Search the listing below for the word "spaces", and copy every line in which it turns up.
^^^^^^^^
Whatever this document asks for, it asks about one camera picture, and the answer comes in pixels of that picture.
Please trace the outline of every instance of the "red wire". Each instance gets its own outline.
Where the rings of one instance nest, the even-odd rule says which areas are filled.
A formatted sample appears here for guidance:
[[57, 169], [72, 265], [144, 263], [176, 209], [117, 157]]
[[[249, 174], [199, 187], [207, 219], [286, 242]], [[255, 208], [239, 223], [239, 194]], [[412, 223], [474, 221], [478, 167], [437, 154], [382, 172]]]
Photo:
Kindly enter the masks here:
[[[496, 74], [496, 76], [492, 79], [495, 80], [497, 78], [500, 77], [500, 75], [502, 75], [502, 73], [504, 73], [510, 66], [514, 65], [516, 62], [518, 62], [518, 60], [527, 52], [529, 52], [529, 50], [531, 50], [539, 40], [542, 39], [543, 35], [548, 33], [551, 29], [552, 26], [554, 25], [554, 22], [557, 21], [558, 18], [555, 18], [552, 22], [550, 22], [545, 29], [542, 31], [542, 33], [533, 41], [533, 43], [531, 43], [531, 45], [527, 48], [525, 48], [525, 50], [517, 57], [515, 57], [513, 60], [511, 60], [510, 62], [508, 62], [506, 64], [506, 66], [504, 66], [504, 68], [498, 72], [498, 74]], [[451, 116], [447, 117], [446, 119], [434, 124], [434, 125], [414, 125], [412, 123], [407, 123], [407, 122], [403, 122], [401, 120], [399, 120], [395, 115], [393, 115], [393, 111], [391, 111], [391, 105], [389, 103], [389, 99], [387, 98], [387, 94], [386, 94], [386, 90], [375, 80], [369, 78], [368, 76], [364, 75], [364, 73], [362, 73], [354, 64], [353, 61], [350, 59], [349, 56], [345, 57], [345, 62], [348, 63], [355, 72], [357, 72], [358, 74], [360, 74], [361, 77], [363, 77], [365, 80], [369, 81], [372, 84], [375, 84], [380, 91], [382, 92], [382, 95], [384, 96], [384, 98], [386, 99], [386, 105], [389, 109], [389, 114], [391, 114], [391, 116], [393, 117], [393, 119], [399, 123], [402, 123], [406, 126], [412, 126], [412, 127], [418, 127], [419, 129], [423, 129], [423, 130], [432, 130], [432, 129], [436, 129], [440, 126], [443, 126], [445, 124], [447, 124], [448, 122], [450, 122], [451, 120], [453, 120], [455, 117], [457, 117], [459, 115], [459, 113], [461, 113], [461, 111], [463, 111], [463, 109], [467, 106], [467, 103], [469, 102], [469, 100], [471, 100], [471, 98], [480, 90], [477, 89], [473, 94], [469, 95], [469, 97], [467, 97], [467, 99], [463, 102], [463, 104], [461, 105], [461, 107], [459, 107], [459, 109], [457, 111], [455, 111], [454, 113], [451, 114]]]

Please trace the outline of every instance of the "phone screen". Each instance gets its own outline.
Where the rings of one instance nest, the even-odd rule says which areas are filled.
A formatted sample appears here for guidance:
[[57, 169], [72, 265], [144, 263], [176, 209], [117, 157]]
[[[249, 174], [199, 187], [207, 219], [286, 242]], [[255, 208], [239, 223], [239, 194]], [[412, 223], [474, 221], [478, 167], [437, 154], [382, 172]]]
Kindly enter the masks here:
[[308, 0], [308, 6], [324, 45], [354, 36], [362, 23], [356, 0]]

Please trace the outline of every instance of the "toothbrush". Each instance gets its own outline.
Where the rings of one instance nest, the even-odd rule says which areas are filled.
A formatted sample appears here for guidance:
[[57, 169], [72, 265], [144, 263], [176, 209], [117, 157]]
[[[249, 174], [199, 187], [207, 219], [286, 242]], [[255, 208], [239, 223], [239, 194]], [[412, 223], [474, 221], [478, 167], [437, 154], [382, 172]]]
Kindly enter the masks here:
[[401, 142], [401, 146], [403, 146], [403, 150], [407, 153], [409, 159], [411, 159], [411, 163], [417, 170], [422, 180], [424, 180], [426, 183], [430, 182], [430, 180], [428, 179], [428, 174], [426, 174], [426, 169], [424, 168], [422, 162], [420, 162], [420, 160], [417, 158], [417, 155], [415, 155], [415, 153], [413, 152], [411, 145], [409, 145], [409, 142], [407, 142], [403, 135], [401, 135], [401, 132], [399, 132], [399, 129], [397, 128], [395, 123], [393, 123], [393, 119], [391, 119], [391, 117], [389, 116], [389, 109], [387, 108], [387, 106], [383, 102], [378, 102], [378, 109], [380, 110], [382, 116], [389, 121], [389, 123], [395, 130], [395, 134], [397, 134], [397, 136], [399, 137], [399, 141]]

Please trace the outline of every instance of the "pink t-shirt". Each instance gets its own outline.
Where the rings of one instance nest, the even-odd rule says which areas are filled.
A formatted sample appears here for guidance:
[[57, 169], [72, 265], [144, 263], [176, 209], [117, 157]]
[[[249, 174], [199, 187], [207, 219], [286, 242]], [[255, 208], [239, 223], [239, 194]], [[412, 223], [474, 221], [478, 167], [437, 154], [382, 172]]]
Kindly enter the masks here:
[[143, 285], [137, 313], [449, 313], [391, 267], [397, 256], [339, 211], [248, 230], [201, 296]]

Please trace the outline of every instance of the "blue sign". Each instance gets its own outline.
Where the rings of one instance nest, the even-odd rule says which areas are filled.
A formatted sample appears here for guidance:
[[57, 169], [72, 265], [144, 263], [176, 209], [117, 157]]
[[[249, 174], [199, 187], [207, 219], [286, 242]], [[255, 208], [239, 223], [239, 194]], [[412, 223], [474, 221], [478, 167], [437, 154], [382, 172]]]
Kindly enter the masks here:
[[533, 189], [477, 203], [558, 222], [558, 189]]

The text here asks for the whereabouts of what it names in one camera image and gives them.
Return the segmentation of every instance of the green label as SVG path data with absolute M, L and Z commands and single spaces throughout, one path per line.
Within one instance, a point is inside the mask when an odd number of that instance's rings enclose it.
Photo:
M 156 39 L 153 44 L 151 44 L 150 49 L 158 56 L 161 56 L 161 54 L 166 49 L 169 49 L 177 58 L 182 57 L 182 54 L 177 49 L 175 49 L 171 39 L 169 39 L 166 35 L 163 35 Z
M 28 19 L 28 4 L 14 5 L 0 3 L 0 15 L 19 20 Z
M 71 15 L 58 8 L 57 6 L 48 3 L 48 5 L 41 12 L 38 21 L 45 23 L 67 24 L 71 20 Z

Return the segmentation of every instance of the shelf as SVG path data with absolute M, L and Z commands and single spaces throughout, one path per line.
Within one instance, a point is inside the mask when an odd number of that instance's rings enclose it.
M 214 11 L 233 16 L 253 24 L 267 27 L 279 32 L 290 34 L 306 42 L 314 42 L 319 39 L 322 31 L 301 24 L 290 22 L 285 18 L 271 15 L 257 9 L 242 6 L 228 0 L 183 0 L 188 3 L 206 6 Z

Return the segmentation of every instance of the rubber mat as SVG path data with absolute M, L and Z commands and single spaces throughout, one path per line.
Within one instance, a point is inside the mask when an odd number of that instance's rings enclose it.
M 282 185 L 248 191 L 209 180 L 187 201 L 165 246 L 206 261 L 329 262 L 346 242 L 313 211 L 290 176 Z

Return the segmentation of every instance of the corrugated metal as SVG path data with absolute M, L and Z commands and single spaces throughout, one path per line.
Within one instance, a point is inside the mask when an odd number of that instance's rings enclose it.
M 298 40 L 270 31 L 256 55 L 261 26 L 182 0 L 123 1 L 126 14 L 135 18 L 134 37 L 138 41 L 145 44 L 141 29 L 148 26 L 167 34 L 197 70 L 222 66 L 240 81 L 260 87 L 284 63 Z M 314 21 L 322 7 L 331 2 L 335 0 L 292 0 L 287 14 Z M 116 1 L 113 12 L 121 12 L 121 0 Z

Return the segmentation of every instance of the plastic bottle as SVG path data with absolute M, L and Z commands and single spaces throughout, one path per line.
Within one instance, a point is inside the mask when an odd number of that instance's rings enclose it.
^^^^^^^^
- TASK ANSWER
Return the segmentation of every instance of the green label as SVG path data with absolute M, L and Z commands and single spaces throughout, one path per line.
Return the segmentation of every instance of the shelf as SVG path data with absolute M, L and Z commands and single spaces throughout, one path per line.
Return the segmentation of every instance of the rubber mat as SVG path data with absolute M, L and Z commands and single spaces throughout, one path per line.
Return the segmentation of every instance of the corrugated metal as SVG path data with absolute M, L and Z commands and single spaces throughout, one path per line.
Return the segmentation of every instance of the plastic bottle as SVG path data with absolute M, L and Z commands and single spaces throughout, one path per line.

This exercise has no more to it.